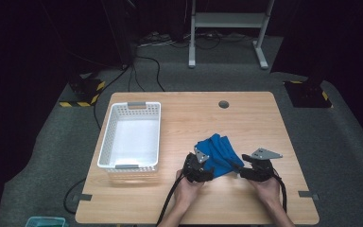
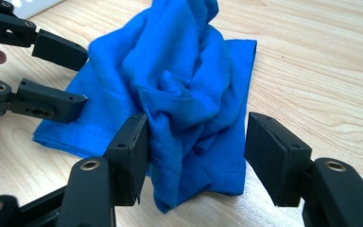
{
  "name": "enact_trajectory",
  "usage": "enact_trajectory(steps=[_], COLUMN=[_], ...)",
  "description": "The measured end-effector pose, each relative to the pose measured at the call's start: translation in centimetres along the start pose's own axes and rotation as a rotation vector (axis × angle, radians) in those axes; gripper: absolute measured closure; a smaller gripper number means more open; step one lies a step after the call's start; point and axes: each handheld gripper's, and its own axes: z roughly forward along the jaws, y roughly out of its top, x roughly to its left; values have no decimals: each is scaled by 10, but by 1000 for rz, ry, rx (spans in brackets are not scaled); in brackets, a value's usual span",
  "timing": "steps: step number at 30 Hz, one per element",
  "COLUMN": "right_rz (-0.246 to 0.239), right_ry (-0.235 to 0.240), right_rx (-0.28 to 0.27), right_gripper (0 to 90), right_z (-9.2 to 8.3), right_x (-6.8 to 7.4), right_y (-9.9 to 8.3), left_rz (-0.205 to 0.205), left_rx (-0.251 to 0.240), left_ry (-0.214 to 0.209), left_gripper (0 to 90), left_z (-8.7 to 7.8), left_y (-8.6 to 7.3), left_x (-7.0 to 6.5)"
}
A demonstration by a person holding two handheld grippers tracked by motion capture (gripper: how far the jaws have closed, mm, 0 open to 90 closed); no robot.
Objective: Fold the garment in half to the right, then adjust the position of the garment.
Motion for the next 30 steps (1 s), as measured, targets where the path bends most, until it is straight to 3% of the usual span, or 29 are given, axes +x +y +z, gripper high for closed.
enact_trajectory(steps=[7,17,30], right_rz=[20,-3,-18], right_ry=[3,6,26], right_rx=[27,47,57], right_gripper=[416,419,421], right_z=[11,18,30], right_x=[-4,2,12], right_y=[-6,-8,-7], left_rz=[2,15,-40], left_rx=[-2,-1,-12], left_ry=[12,37,54], left_gripper=[334,343,345], left_z=[2,0,-1], left_y=[-2,-2,-4], left_x=[3,11,27])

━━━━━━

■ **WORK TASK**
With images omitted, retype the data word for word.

■ **ANSWER BOX**
{
  "name": "enact_trajectory",
  "usage": "enact_trajectory(steps=[_], COLUMN=[_], ...)",
  "description": "The measured end-effector pose, each relative to the pose measured at the call's start: translation in centimetres along the start pose's own axes and rotation as a rotation vector (axis × angle, radians) in those axes; gripper: absolute measured closure; a smaller gripper number means more open; step one lies a step after the call's start; point and axes: each handheld gripper's, and its own axes: z roughly forward along the jaws, y roughly out of its top, x roughly to its left; values have no decimals: each is scaled by 10, but by 1000 for rz, ry, rx (spans in brackets are not scaled); in brackets, a value's usual span",
  "timing": "steps: step number at 30 Hz, one per element",
  "COLUMN": "right_rz (-0.246 to 0.239), right_ry (-0.235 to 0.240), right_rx (-0.28 to 0.27), right_gripper (0 to 90), right_z (-9.2 to 8.3), right_x (-6.8 to 7.4), right_y (-9.9 to 8.3), left_rz (-0.205 to 0.205), left_rx (-0.251 to 0.240), left_ry (-0.214 to 0.209), left_gripper (0 to 90), left_z (-8.7 to 7.8), left_y (-8.6 to 7.3), left_x (-7.0 to 6.5)"
}
A demonstration by a person holding two handheld grippers tracked by motion capture (gripper: how far the jaws have closed, mm, 0 open to 90 closed); no robot.
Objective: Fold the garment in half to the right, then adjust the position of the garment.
Motion for the next 30 steps (1 s), as measured, targets where the path bends most, until it is straight to 3% of the usual span, or 29 are given, axes +x +y +z, gripper high for closed.
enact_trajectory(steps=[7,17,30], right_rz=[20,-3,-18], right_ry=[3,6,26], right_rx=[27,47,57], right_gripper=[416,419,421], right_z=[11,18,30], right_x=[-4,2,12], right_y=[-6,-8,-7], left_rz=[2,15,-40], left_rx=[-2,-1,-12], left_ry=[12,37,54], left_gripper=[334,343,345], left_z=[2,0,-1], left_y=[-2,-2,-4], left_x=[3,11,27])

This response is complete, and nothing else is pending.